Gigabyte G1.Sniper2 Z68 Motherboard Review


PCMark Vantage and PCMark 7

Test System Configuration Notes: When configuring our test system for this article, we first entered the system BIOSes and the board to its "Optimized Defaults". We then saved the settings, re-entered the BIOS and set the memory frequency to DDR3-1333. We updated the OS and installed the drivers necessary for our components. Auto-Updating and Windows Defender were then disabled and we installed all of our benchmarking software, performed a disk clean-up, defragged the hard drives, and ran the tests.
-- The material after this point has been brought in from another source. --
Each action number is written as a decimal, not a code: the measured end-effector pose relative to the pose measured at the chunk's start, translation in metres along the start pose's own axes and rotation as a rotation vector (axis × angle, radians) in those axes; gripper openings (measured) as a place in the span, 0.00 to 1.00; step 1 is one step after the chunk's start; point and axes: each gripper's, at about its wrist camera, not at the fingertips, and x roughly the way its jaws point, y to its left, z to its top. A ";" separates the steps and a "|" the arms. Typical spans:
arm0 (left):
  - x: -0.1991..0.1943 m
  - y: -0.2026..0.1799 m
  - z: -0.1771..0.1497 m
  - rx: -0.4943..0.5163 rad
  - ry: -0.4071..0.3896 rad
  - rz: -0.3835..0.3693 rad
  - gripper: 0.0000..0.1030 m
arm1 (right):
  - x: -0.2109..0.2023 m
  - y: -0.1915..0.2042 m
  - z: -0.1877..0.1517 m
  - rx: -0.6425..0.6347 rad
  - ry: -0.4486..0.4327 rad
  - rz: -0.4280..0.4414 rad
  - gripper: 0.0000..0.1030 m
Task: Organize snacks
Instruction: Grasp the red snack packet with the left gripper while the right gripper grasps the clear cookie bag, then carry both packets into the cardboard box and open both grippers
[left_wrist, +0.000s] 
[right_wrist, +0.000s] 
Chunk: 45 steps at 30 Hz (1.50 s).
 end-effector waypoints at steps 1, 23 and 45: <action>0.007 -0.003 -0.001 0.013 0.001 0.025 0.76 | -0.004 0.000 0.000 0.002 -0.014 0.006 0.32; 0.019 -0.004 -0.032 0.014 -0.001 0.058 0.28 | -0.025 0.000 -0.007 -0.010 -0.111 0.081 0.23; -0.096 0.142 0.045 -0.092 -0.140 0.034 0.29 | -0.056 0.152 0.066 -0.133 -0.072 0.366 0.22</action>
Preliminary Testing with PCMark Vantage
Synthetic Benchmarks

First up, we ran our system through Futuremark’s total-system performance evaluation tool, PCMark Vantage. PCMark Vantage runs through a host of different usage scenarios to simulate different types of workloads including High Definition TV and movie playback and manipulation, gaming, image editing and manipulation, music compression, communications, and productivity.

Most of the sub-tests used to come up with the final scores in each category are multi-threaded as well, so the tests can exploit the additional resources offered by a multi-core CPU.


The Gigabyte G1.Sniper2 didn’t do as well in the PCMark Vantage test. It posted the second lowest score of the boards we compared it to, below the two other Gigabyte boards. It did reasonably well in the Communications sub-test but trailed behind the pack in the more important sub-tests, including Gaming, Productivity, and Memories. However, the variance between each of the boards tested is not large, relatively speaking.

Futuremark PCMark 7
General Application and Multimedia Performance

Futuremark's PCMark 7 is the latest version of the PCMark suite, recently released this spring. It has updated application performance measurements targeted for a Windows 7 environment. Here's what Futuremark says is incorporated in the base PCMark suite and the Entertainment suite, the two modules we have benchmark scores for you here.

The PCMark test is a collection of workloads that measure system performance during typical desktop usage. This is the most important test since it returns the official PCMark score for the system

Storage

* Windows Defender
* Importing pictures
* Gaming

Video Playback and transcoding
Graphics

* DirectX 9

Image manipulation

Web browsing and decrypting

The Entertainment test
is a collection of workloads that measure system performance in entertainment scenarios using mostly application workloads. Individual tests include recording, viewing, streaming and transcoding TV shows and movies, importing, organizing and browsing new music and several gaming related workloads. If the target system is not capable of running DirectX 10 workloads then those tests are skipped. At the end of the benchmark run the system is given an Entertainment test score.


In the PCMark 7 test, the G1.Sniper2 did much better, posting the second-best score in PCMarks and the highest score in the Entertainment test.